Is it possible that something is looking like end-of-file to the .immport code?
The word count utility ‘wc -l’ sees all 24,888 lines.
One final point, the .csv files were created using Python 2.6.6 running on the Linux system and any original line breaks were escaped (to ||) so I believe them to have uniform carriage control / line breaks.

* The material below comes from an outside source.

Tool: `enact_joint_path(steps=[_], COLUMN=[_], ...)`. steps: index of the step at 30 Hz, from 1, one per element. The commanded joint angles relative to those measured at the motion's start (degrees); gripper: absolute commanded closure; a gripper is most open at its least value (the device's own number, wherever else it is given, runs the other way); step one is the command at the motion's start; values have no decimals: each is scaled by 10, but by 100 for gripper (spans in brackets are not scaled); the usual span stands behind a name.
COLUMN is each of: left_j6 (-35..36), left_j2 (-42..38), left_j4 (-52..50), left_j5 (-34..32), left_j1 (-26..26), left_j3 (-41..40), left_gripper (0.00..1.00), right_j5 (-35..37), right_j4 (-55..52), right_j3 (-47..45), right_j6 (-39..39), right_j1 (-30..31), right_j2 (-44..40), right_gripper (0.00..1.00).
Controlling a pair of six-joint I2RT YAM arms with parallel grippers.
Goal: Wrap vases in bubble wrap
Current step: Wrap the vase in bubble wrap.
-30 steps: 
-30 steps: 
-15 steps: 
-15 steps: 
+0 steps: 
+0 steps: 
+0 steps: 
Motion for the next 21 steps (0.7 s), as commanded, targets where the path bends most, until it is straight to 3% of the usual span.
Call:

Maybe I’m missing some line-feed or carriage-return characters that SQLite 3.6 is ignoring but 3.7 is seeing???
I really need the additional FTS 4 capabilities (mostly to report statistics about search results using matchinfo) but it is no good if I cannot load all the data!
Thanks,
Laurence Brevard
San Jose, CA
[keywords2@keywords2c6x64 grant-import-tools]$ /usr/local/bin/sqlite3.7 --version
3.7.13 2012-06-11 02:05:22 f5b5a13f7394dc143aa136f1d4faba6839eaa6dc
[keywords2@keywords2c6x64 grant-import-tools]$ /usr/bin/sqlite3 --version
3.6.20
[keywords2@keywords2c6x64 grant-import-tools]$ uname -a
Linux keywords2c6x64 2.6.32-220.23.1.el6.x86_64 #1 SMP Mon Jun 18 18:58:52 BST 2012 x86_64 x86_64 x86_64 GNU/Linux
[keywords2@keywords2c6x64 grant-import-tools]$ cat /etc/redhat-release
CentOS release 6.2 (Final)
I fixed mine.
Apparently double quote is now treated differently on comma separated files. I escaped them in the original source to two single quotes. After that all my lines import without a problem.
It appears that once there is a double quote in a field, everything until the next double quote is treated as a single field. I guess.
This is definitely different behavior starting after 3.7.7 and by 3.7.12.